The most important difference centers on the issue of state versus local control.  The MCC would create a five-member, Governor-appointed Michigan Cannabis Control Board to regulate and license commercial cannabis businesses, whereas the MILegalize’s proposal calls for local governmental bodies to license and regulate cannabis.

The two initiatives would tax cannabis commerce differently: MCC grants the state legislature authority to set cannabis tax rates while MILegalize establishes an excise tax capped at 10 percent. The MCC establishes only vague parameters for how cannabis tax revenues must be spent, whereas MILegalize specifically earmarks a 40/40/20 split between the Michigan Department of Transportation, the School Aid Fund, and the local municipality in which the taxable activity occurs.

Their restrictions on home cultivation also differ, with MCC allowing up to two flowering plants per home (or four if permitted by local ordinance) and MILegalize allowing up to twelve. Both address driving under the influence of cannabis, but with varying specificity. MILegalize prohibits the state from establishing per se impairment limits. MCC basically just reiterates that its measure does not allow impaired driving, without restricting or defining impairment.

Which proposal is better?

There are good aspects to both initiatives, and either would be a big improvement over Michigan’s current “program.”
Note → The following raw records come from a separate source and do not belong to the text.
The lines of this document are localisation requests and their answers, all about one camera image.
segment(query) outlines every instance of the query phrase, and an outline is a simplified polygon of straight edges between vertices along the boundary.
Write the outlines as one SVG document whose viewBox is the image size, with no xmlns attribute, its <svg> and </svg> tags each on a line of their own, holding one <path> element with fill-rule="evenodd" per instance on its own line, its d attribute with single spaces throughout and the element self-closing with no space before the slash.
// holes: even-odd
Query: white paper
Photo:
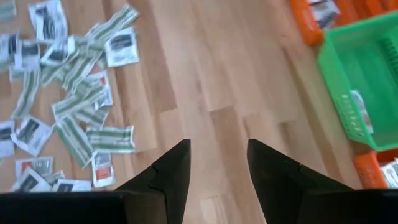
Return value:
<svg viewBox="0 0 398 224">
<path fill-rule="evenodd" d="M 0 123 L 0 159 L 14 155 L 15 145 L 11 139 L 14 128 L 14 121 L 4 121 Z"/>
<path fill-rule="evenodd" d="M 87 192 L 91 191 L 89 180 L 65 180 L 59 179 L 52 187 L 53 192 Z"/>
<path fill-rule="evenodd" d="M 132 27 L 115 33 L 105 43 L 108 67 L 119 67 L 139 62 L 136 33 Z"/>
<path fill-rule="evenodd" d="M 38 173 L 28 167 L 11 187 L 10 192 L 49 192 L 51 186 Z"/>
<path fill-rule="evenodd" d="M 52 131 L 52 127 L 44 122 L 27 116 L 22 120 L 21 127 L 11 134 L 11 139 L 21 149 L 37 157 Z"/>
<path fill-rule="evenodd" d="M 59 171 L 56 172 L 54 174 L 51 175 L 46 175 L 43 177 L 45 179 L 45 181 L 47 181 L 47 183 L 49 183 L 50 185 L 54 185 L 58 182 L 58 180 L 60 179 L 64 179 L 65 178 L 65 174 L 63 173 L 63 171 Z"/>
<path fill-rule="evenodd" d="M 47 49 L 40 62 L 48 66 L 62 65 L 70 59 L 75 50 L 76 44 L 73 36 L 67 40 L 56 41 Z"/>
<path fill-rule="evenodd" d="M 29 15 L 36 39 L 45 43 L 68 37 L 68 22 L 59 0 L 29 4 Z"/>
<path fill-rule="evenodd" d="M 14 59 L 19 41 L 19 32 L 14 34 L 0 34 L 0 62 Z"/>
<path fill-rule="evenodd" d="M 112 88 L 111 88 L 111 85 L 109 84 L 109 79 L 108 79 L 106 70 L 104 70 L 102 72 L 98 72 L 96 74 L 88 75 L 87 79 L 88 80 L 100 80 L 102 85 L 106 89 L 106 93 L 105 93 L 104 97 L 94 103 L 94 109 L 97 111 L 104 106 L 112 106 L 113 105 Z"/>
<path fill-rule="evenodd" d="M 52 174 L 54 157 L 38 157 L 15 160 L 15 175 L 18 178 L 28 168 L 32 168 L 42 177 Z"/>
<path fill-rule="evenodd" d="M 389 164 L 382 166 L 381 171 L 386 178 L 388 186 L 391 188 L 398 188 L 398 175 L 394 165 L 398 166 L 396 162 L 390 162 Z"/>
<path fill-rule="evenodd" d="M 91 167 L 95 187 L 106 187 L 116 182 L 110 153 L 97 153 Z"/>
<path fill-rule="evenodd" d="M 17 44 L 14 56 L 15 70 L 36 71 L 40 69 L 40 46 L 34 40 L 22 40 Z"/>
<path fill-rule="evenodd" d="M 335 19 L 340 10 L 332 0 L 320 2 L 311 5 L 315 21 L 318 22 L 319 28 L 328 30 L 333 27 Z"/>
<path fill-rule="evenodd" d="M 365 101 L 363 100 L 363 98 L 358 90 L 351 90 L 351 94 L 354 98 L 355 103 L 358 106 L 358 109 L 359 109 L 359 112 L 361 113 L 362 119 L 365 122 L 366 130 L 368 131 L 369 134 L 373 134 L 374 130 L 373 130 L 372 122 L 369 117 L 368 111 L 366 110 Z"/>
</svg>

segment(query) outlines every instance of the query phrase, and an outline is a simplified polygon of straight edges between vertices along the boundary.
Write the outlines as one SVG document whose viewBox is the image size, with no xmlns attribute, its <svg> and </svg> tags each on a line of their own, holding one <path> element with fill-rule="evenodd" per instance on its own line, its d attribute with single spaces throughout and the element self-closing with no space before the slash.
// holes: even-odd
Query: wood grain
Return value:
<svg viewBox="0 0 398 224">
<path fill-rule="evenodd" d="M 27 3 L 0 32 L 19 27 L 33 37 Z M 257 138 L 322 174 L 361 188 L 354 148 L 336 115 L 287 0 L 67 0 L 70 33 L 84 35 L 129 3 L 141 13 L 141 61 L 108 69 L 114 106 L 107 126 L 134 125 L 137 153 L 114 155 L 113 190 L 144 170 L 183 138 L 192 140 L 192 171 L 184 223 L 265 223 L 246 162 L 246 143 Z M 0 74 L 0 119 L 8 119 L 22 82 Z M 31 113 L 54 123 L 50 104 L 65 96 L 58 83 L 39 91 Z M 55 171 L 91 179 L 54 133 L 43 156 Z M 0 190 L 15 181 L 16 155 L 0 166 Z"/>
</svg>

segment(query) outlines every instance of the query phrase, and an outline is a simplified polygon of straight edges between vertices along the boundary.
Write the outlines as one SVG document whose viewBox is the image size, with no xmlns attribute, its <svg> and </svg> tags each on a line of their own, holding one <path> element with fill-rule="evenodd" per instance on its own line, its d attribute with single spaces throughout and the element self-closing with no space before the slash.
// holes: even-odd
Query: green plastic basket
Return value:
<svg viewBox="0 0 398 224">
<path fill-rule="evenodd" d="M 398 147 L 398 13 L 326 32 L 318 63 L 347 136 L 377 151 Z"/>
</svg>

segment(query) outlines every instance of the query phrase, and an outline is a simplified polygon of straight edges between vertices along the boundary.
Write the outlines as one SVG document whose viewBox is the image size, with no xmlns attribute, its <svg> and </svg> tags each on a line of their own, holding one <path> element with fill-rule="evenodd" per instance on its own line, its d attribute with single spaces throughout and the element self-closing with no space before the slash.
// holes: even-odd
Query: plastic crate
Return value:
<svg viewBox="0 0 398 224">
<path fill-rule="evenodd" d="M 388 188 L 380 170 L 380 166 L 381 164 L 393 162 L 396 157 L 398 157 L 398 149 L 384 152 L 371 151 L 369 153 L 356 156 L 354 158 L 354 165 L 363 187 L 365 189 Z"/>
<path fill-rule="evenodd" d="M 335 27 L 347 25 L 372 16 L 398 9 L 398 0 L 334 0 L 341 14 Z M 324 31 L 319 28 L 308 0 L 290 0 L 298 29 L 307 45 L 319 45 Z"/>
<path fill-rule="evenodd" d="M 318 58 L 347 136 L 377 151 L 398 147 L 397 26 L 398 13 L 392 12 L 332 29 Z M 365 102 L 373 133 L 352 90 Z"/>
</svg>

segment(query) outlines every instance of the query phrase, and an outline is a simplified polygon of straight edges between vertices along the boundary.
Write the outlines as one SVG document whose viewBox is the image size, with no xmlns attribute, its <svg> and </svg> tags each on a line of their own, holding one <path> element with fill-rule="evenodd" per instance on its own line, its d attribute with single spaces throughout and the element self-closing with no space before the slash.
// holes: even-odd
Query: orange container
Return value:
<svg viewBox="0 0 398 224">
<path fill-rule="evenodd" d="M 394 161 L 398 157 L 398 149 L 384 152 L 371 151 L 354 158 L 354 165 L 365 189 L 388 188 L 380 170 L 381 164 Z"/>
<path fill-rule="evenodd" d="M 341 14 L 335 26 L 343 26 L 356 21 L 384 14 L 398 9 L 398 0 L 335 0 Z M 315 21 L 311 5 L 307 0 L 290 0 L 293 15 L 307 45 L 318 45 L 323 40 L 323 30 Z"/>
<path fill-rule="evenodd" d="M 323 31 L 315 21 L 311 5 L 308 4 L 307 0 L 290 0 L 290 5 L 292 6 L 298 28 L 303 35 L 304 42 L 307 45 L 322 43 Z"/>
</svg>
Perhaps the biggest issue is local control. Allowing for city or counties to opt out can be really messy. Additionally, allowing various municipalities to establish their own licensing and regulatory apparatuses is a nightmare from a compliance perspective, especially for companies that want to operate throughout the entire state. Under MILegalize’s proposal, Michigan would essentially become a microcosm of the national patchwork of cannabis laws.

Yet the MCC initiative granting the state more power has its own issues. Republicans control the Governor’s office and both chambers of the legislature, so some are weary of giving state lawmakers too much discretion for fear that they will drag their feet or even try to torpedo the program altogether.

Where are they now and what happens next?

Both initiatives have received the go-ahead this summer from the Board of State Canvassers to collect voter signatures, and people are out pounding the pavement to gather voter support.

Each initiative must gather at least 252,523 signatures to go to the Michigan State Legislature for a vote on whether to be passed into law. The expectation is that the legislature will reject both initiatives, at which point one or both will be placed on the ballot for voters to decide. Voters can choose to vote for either, both, or neither initiatives.

There is a real possibility that Michigan voters will see two legalization initiatives on the same ballot, which would be a first in the nation. If both receive more than a simple majority vote, the initiative receiving the higher number of total votes will prevail over the other. The fear is that having two initiatives on the same ballot will cannibalize voter support and split the cannabis vote, causing both measures to fail.

We will continue to keep you updated on Michigan’s legalization efforts.